Serula smiled. “I understand,” she said in excitement. “They’ll think that their damping field wiped out everything instead of just the power drives. Clever, Kelly.”
“And what about our life signs?” asked Siggerson, hastily stuffing Ouoji inside his suit with him.
“With the suit shields on, we’ll be blurred. They won’t be able to get a clear reading,” said Serula. She eyed Kelly with respect for the first time. “It’s a new design in space suits. You’ve been keeping up on your reading, Commander. ”
“That’s what they pay me for,” said Kelly. He noticed that no one had given Serula a gun and frowned. “41, where’s the captain’s pistol?”
41 straightened from the wall. Fury darkened his face. “She is not to be trusted.”
“You will stand down from that remark, operative,” snapped Serula.
Caesar stepped between her and 41. “You don’t know squat, Fleeter. Nobody stands down in this squad. And you shot him, remember?”
“I did him no harm,” said Serula defensively, but her face was red.
“Can it,” said Kelly. “We don’t have time for arguments. And we need maximum firepower. Give her the gun, 41.”

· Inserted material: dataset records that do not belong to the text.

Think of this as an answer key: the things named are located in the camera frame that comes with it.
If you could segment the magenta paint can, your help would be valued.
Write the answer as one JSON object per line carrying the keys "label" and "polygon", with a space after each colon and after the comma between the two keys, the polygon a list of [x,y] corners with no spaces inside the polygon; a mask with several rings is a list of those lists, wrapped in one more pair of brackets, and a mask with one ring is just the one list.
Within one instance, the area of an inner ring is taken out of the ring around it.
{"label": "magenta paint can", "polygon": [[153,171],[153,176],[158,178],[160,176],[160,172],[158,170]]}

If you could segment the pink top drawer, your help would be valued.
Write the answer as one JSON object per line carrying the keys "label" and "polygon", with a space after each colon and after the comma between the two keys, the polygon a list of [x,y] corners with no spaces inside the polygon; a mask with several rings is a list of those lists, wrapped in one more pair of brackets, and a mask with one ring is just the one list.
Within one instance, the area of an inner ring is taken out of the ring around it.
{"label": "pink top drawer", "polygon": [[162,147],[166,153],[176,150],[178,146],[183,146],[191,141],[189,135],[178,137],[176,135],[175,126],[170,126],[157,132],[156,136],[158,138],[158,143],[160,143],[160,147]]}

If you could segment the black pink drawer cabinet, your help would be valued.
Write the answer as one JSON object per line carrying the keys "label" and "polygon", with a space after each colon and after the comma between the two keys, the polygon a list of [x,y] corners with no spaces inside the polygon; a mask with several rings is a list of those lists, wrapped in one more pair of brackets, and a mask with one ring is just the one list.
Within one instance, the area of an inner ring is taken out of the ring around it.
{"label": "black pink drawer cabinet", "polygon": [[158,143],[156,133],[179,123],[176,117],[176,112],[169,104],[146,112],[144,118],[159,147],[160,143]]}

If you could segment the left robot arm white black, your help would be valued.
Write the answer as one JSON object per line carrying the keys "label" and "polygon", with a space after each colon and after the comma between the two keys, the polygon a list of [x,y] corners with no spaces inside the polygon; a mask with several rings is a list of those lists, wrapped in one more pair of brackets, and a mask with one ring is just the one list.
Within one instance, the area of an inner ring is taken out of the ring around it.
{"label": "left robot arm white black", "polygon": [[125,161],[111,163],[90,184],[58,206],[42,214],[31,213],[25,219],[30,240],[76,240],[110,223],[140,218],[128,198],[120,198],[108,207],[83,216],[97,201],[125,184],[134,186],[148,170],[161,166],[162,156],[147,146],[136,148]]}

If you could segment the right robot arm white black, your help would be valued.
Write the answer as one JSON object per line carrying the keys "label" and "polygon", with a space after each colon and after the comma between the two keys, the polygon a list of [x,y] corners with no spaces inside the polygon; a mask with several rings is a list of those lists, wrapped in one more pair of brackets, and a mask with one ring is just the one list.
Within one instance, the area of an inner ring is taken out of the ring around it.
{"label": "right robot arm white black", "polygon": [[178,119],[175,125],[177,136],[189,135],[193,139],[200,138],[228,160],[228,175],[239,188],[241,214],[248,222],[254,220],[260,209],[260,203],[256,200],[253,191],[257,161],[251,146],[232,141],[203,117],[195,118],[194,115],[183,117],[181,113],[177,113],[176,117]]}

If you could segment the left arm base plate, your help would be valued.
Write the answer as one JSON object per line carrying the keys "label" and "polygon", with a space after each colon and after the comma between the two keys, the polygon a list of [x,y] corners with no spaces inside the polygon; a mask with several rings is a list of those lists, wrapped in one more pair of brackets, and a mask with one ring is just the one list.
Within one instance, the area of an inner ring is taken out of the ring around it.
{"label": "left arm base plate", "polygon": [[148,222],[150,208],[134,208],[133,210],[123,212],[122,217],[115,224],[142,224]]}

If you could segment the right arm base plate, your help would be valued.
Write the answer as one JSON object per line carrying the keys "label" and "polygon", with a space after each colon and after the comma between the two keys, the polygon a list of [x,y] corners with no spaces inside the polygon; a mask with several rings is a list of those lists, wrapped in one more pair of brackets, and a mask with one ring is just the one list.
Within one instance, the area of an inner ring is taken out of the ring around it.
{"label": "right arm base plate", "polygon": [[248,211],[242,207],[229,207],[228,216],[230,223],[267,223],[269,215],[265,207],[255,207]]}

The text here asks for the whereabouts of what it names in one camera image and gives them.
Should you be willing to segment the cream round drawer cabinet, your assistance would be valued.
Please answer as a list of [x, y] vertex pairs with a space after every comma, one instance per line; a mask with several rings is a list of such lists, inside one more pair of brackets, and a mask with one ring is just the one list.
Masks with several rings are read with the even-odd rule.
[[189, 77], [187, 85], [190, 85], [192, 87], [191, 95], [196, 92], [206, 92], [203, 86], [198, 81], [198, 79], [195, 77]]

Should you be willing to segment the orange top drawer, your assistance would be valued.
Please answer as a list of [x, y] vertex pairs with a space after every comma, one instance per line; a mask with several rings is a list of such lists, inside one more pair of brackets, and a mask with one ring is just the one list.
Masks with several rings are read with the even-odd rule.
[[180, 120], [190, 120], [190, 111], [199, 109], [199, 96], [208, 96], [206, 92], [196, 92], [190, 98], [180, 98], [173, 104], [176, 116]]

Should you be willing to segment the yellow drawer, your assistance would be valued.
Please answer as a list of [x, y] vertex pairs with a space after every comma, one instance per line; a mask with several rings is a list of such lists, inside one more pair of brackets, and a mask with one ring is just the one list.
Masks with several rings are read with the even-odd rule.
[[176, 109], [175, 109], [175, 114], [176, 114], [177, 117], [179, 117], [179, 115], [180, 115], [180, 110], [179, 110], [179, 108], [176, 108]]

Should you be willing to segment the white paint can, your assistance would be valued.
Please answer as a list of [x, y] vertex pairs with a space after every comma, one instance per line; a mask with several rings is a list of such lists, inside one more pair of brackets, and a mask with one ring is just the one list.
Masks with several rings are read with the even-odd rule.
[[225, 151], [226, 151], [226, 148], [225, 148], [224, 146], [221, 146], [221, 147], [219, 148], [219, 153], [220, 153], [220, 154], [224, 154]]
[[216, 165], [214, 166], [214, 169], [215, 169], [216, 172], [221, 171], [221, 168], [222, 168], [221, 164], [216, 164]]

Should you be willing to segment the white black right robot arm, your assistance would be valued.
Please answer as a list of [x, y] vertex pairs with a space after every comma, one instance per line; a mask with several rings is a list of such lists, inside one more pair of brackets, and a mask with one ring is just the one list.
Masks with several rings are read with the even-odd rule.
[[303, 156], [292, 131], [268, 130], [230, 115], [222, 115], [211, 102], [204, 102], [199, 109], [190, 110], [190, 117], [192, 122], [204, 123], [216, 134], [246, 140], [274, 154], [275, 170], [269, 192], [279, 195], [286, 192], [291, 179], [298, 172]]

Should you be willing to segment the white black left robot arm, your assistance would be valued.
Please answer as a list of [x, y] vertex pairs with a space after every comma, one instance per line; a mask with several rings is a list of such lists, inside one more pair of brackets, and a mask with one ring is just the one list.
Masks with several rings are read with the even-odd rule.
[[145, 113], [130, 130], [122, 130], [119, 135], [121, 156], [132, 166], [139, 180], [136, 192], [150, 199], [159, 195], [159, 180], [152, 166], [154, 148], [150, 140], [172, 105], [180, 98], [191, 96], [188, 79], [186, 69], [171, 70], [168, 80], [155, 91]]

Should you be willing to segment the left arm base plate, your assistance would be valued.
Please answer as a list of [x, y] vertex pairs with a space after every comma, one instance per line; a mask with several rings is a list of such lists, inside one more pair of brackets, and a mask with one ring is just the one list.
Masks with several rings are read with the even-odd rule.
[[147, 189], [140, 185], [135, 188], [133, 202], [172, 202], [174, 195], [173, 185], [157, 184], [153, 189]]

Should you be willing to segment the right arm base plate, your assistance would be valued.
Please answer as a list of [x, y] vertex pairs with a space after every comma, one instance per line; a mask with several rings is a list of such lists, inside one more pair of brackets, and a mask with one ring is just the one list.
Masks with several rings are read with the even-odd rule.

For a moment it seemed that 41 would not obey. But at last with great reluctance he gave her the bi-muzzled pistol. His eyes had turned a flat, dangerous yellow.
Caesar stepped a little closer, violating Serula’s personal space. “Just remember whose side you’re on. You take any more potshots at any of us, and I’ll personally ram this gel pack up your—”
“Caesar,” said Kelly sharply.
“Soyo, boss,” said Caesar, and moved away from Serula.
Kelly signaled for 41 to start up the ladder. “Siggerson, stand by to jettison the air. Try to move about as little as possible when we go in. Don’t start shooting until I give the order.”
He shut his face plate and heard the soft hiss as it sealed. His tanked air came on, smelling slightly sour. The others sealed their face plates. 41 waited at the top of the ladder with his hand upon the hatch control. Kelly gave his squad a thumbs-up. Gravely they returned the good luck gesture.
He tapped 41’s boot, and 41 opened the hatch. As he and Kelly climbed into the tiny airlock, Kelly heard Caesar muttering over the general comm link: “I’d just as soon stick my arm into a whirl saw as sit in a hot drive tube.”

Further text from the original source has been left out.